Exercise goal: Every line from the one with "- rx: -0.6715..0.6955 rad" through the final line of the data below goes in the answer, copied exactly. Pictures do not.

Raw data section start

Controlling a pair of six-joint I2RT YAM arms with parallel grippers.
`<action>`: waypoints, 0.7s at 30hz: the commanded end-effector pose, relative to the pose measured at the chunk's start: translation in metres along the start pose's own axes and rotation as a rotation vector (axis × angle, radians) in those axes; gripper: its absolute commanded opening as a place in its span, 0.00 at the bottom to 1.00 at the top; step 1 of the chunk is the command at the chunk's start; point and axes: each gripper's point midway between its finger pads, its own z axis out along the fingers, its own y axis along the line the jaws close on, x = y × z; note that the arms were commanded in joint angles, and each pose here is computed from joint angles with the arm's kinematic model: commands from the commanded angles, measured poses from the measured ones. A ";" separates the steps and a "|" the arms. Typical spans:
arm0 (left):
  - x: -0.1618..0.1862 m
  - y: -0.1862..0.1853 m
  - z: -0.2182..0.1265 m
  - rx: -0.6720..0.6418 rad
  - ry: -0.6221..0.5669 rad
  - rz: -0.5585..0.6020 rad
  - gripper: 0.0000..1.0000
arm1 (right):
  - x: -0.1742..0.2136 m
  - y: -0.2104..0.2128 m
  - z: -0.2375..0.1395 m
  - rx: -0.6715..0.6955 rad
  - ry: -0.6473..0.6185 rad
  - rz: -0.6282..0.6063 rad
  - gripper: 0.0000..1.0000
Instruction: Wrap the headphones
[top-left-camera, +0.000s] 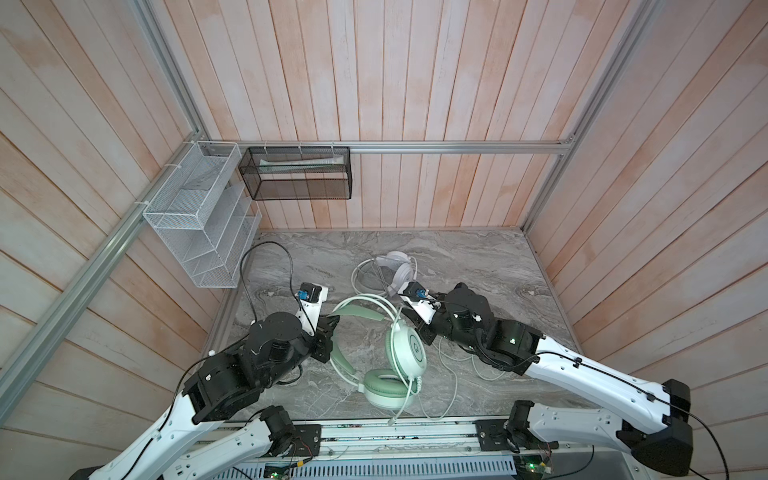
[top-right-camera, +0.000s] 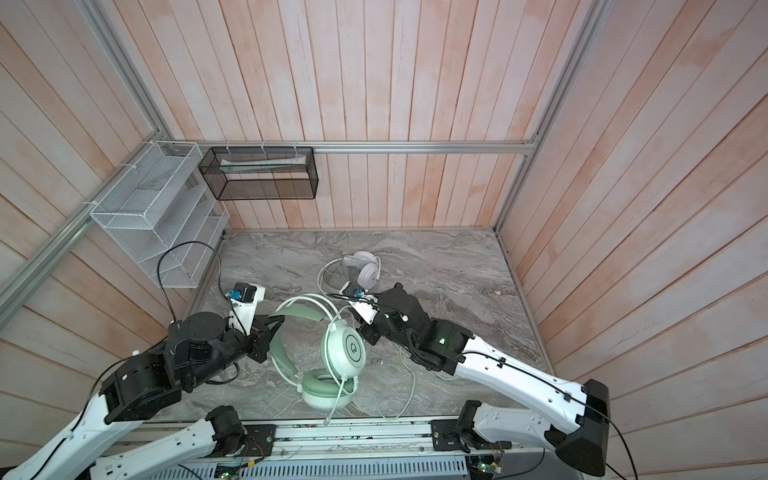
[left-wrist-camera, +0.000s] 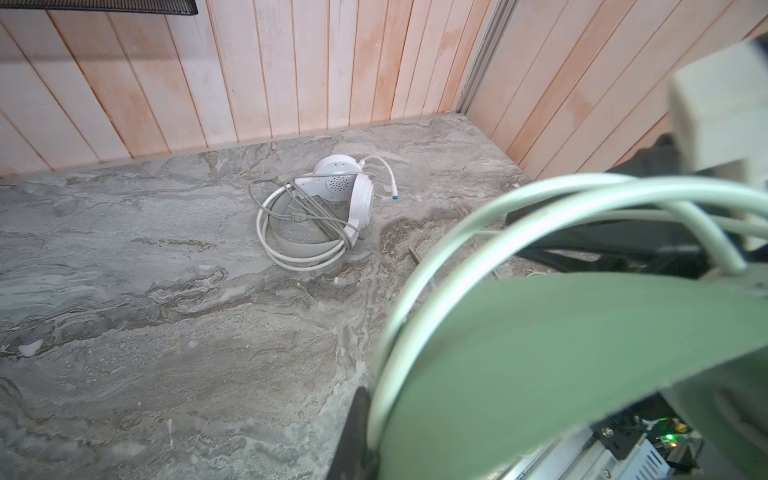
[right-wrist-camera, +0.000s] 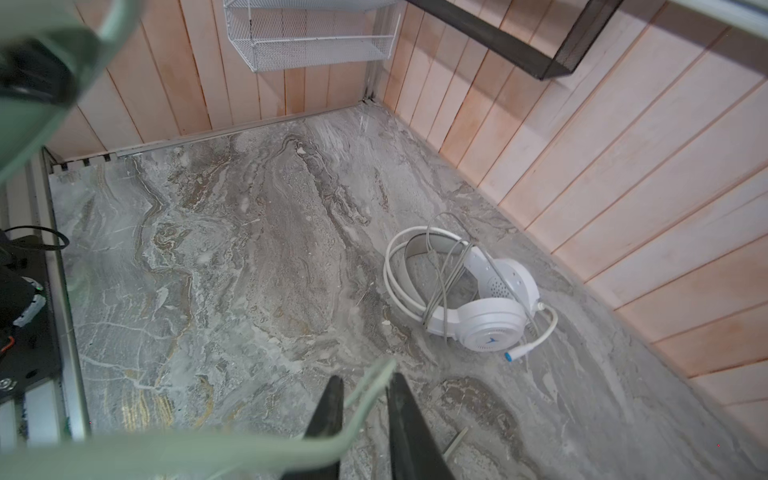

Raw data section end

Exercise result:
  - rx: -0.6715..0.6955 rad
  - ry: -0.6473..0.6185 rad
  - rz: -0.6282..0.6063 rad
  - gripper: 0.0000..1.0000
Instruction: Wrap the headphones
[top-left-camera, +0.000s] 
[top-right-camera, +0.000s] 
[left-wrist-camera, +0.000s] 
[right-wrist-camera, +0.000s] 

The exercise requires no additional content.